The rationale for the use of epinephrine in retrobulbar anesthesia is to slow absorption of
the anesthetic in general circulation and thus to achieve a longer effect in the orbit.
However, studies on ocular blood flow after adrenaline-containing compounds have
consistently showed a decrease in ocular blood flow, thus raising the issue of whether it
should be used in patients with known vascular dysfunction, namely glaucoma patients.

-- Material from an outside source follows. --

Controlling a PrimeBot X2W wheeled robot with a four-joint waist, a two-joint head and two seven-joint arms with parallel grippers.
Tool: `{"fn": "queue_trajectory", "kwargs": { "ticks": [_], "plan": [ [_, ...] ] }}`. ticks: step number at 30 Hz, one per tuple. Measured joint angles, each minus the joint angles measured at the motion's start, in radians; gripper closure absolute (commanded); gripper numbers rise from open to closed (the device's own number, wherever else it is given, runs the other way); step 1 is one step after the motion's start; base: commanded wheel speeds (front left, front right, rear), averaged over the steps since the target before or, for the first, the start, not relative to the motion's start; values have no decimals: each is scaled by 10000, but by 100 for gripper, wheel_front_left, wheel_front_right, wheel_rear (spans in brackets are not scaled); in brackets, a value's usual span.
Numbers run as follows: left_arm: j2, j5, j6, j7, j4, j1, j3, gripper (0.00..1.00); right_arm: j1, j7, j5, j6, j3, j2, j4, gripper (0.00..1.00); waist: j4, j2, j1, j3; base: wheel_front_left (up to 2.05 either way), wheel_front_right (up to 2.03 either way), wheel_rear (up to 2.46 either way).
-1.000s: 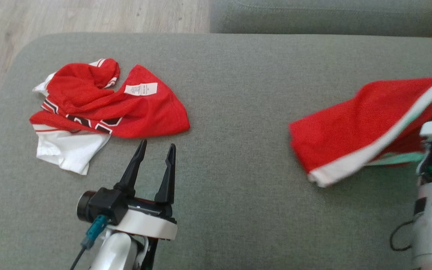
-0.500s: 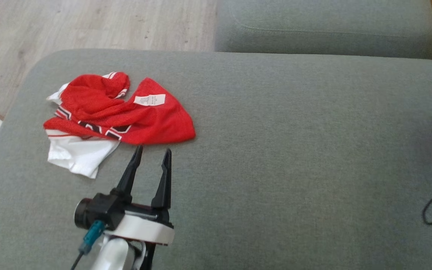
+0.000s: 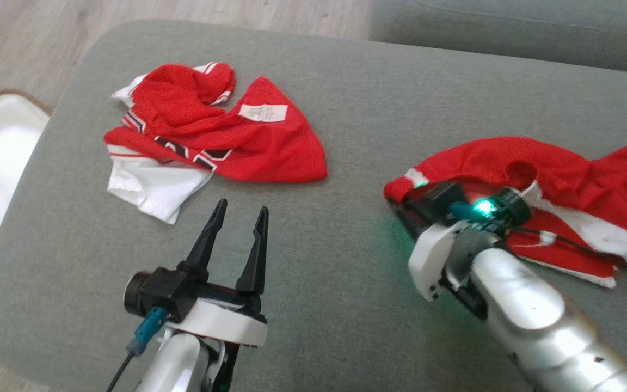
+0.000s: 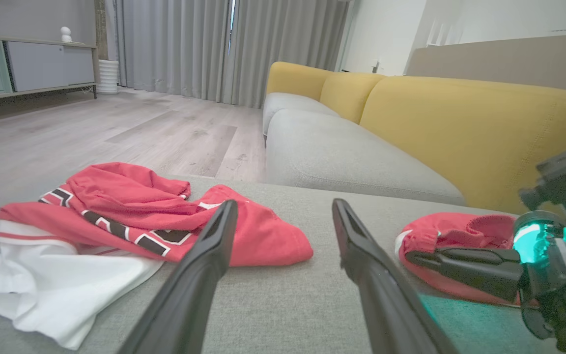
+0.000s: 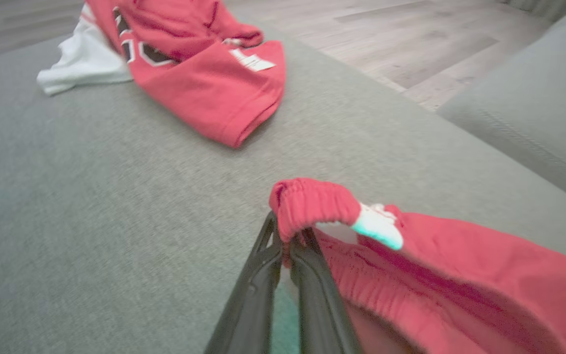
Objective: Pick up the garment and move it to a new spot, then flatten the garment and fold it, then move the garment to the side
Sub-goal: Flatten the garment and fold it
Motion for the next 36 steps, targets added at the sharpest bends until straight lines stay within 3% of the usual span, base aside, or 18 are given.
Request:
{"fn": "queue_trajectory", "kwargs": {
  "ticks": [9, 16, 22, 28, 32, 36],
  "plan": [
    [4, -84, 107, 0, 69, 0, 42, 0, -805, -608, 779, 6, 1655, 337, 1434, 0, 23, 0, -1, 71, 0, 0, 0],
    [-2, -67, 107, 0, 35, 4, 307, 0, -819, -1292, 1400, 6, 1269, 167, 1708, 0, -591, 0, 0, -191, 0, 0, 0],
    [0, 19, 100, 0, -88, 54, 474, 0, -747, -2023, 1628, 6, -169, -199, 1476, 0, -1221, 0, 0, -515, 0, 0, 0],
    [2, 31, 98, 0, -280, 165, 648, 0, 415, -2510, 1116, 6, -3285, -249, 500, 0, -1801, 0, -1, -815, 0, 0, 0],
    [-2, 33, 98, 0, -355, 307, 642, 0, 2137, -2527, 412, 6, -5701, 238, -1369, 0, -2097, 0, -1, -869, 0, 0, 0],
    [0, 31, 98, 0, -391, 335, 639, 0, 3852, -2535, -483, 6, -6824, 1014, -2790, 0, -2207, 0, -1, -791, 0, 0, 0]
  ]
}}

Nevertheless, there has been no study to verify this claim concerning the safety of
non-adrenaline containing anesthetics.
Injecting a pre-determined volume of anesthetic compound behind the globe, regardless of its
formulation has also been debated. The orbital pressure increase can lead to a number of
adverse reactions, not only increasing IOP but also potentially decreasing vascular input by
local compression. In glaucoma for instance, there has been suggested optic nerve sheaths to
be less elastic than in healthy individuals, potentially making this structure less
compliant to outside compression. These more rigid orbital tissues could also impair the
orbit's ability to deal with the iatrogenic increased volume.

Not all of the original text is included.